#### PROBLEM REQUIREMENTS:
The expected result is an exact restatement of the data, free of pictures.

#### COLLECTED DATA:
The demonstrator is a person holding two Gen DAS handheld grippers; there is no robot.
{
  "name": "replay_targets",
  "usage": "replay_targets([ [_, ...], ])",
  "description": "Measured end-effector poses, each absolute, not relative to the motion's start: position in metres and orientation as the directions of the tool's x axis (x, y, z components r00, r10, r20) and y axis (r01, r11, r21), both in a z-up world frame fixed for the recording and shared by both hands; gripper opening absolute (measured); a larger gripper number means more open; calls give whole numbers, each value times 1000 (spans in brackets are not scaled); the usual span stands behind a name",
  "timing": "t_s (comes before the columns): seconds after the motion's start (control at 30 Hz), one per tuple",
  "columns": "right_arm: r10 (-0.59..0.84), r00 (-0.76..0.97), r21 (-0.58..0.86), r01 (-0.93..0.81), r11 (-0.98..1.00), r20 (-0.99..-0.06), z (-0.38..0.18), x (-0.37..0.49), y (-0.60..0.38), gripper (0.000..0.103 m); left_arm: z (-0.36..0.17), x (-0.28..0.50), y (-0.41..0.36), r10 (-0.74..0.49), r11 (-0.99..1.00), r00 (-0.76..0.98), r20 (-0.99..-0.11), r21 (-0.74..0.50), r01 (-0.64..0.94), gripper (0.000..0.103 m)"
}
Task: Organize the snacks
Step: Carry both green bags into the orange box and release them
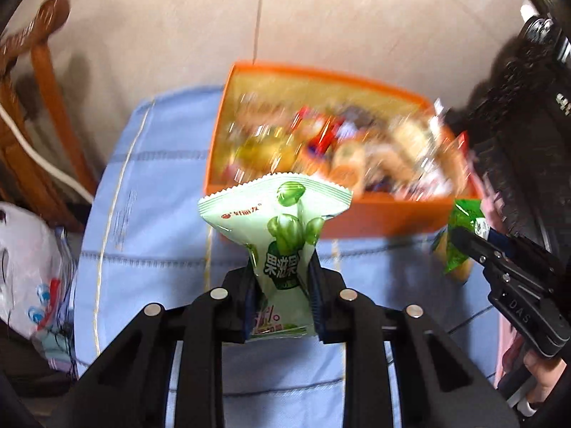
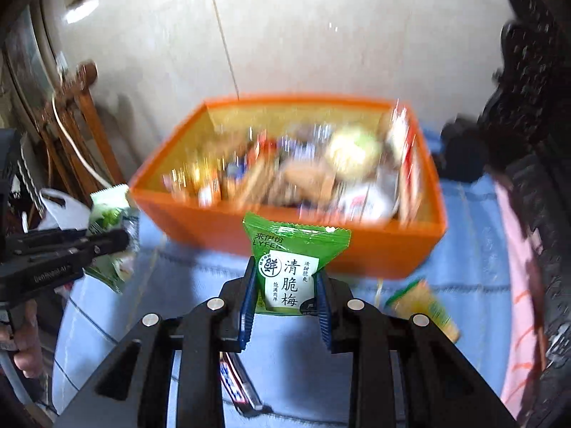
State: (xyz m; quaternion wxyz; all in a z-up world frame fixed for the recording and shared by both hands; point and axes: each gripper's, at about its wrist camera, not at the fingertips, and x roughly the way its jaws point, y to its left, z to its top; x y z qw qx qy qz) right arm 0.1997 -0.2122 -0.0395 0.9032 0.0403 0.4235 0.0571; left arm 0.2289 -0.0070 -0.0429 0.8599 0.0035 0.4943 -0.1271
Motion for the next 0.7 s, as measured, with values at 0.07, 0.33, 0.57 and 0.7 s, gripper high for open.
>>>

#### WRITTEN SOLUTION:
The demonstrator is a person holding two Gen DAS handheld grippers; there is no robot.
{
  "name": "replay_targets",
  "usage": "replay_targets([ [_, ...], ])",
  "description": "Measured end-effector poses, each absolute, not relative to the motion's start: position in metres and orientation as the directions of the tool's x axis (x, y, z components r00, r10, r20) and y axis (r01, r11, r21), both in a z-up world frame fixed for the recording and shared by both hands; gripper opening absolute (measured); a larger gripper number means more open; calls give whole numbers, each value times 1000 (spans in brackets are not scaled); the usual span stands behind a name",
  "timing": "t_s (comes before the columns): seconds after the motion's start (control at 30 Hz), one per tuple",
  "columns": "right_arm: r10 (-0.59..0.84), r00 (-0.76..0.97), r21 (-0.58..0.86), r01 (-0.93..0.81), r11 (-0.98..1.00), r20 (-0.99..-0.06), z (-0.38..0.18), x (-0.37..0.49), y (-0.60..0.38), gripper (0.000..0.103 m); left_arm: z (-0.36..0.17), x (-0.28..0.50), y (-0.41..0.36), r10 (-0.74..0.49), r11 (-0.99..1.00), r00 (-0.76..0.98), r20 (-0.99..-0.11), r21 (-0.74..0.50), r01 (-0.64..0.94), gripper (0.000..0.103 m)"
}
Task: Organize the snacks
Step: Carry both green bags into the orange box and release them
State: (xyz m; quaternion wxyz; all in a z-up world frame fixed for the recording and shared by both hands; point and axes: each gripper's, at about its wrist camera, not at the fingertips, and x roughly the way its jaws point, y to its left, z to its top; x y z qw qx qy qz) right arm 0.1997 -0.2122 -0.0395 0.9032 0.0403 0.4235 0.0571; left arm 0.2289 -0.0070 -0.0429 0.8599 0.0035 0.4943 -0.1271
Motion for the next 0.7 s, as measured, with values at 0.07, 0.33, 0.57 and 0.7 s, gripper high for open.
>>>

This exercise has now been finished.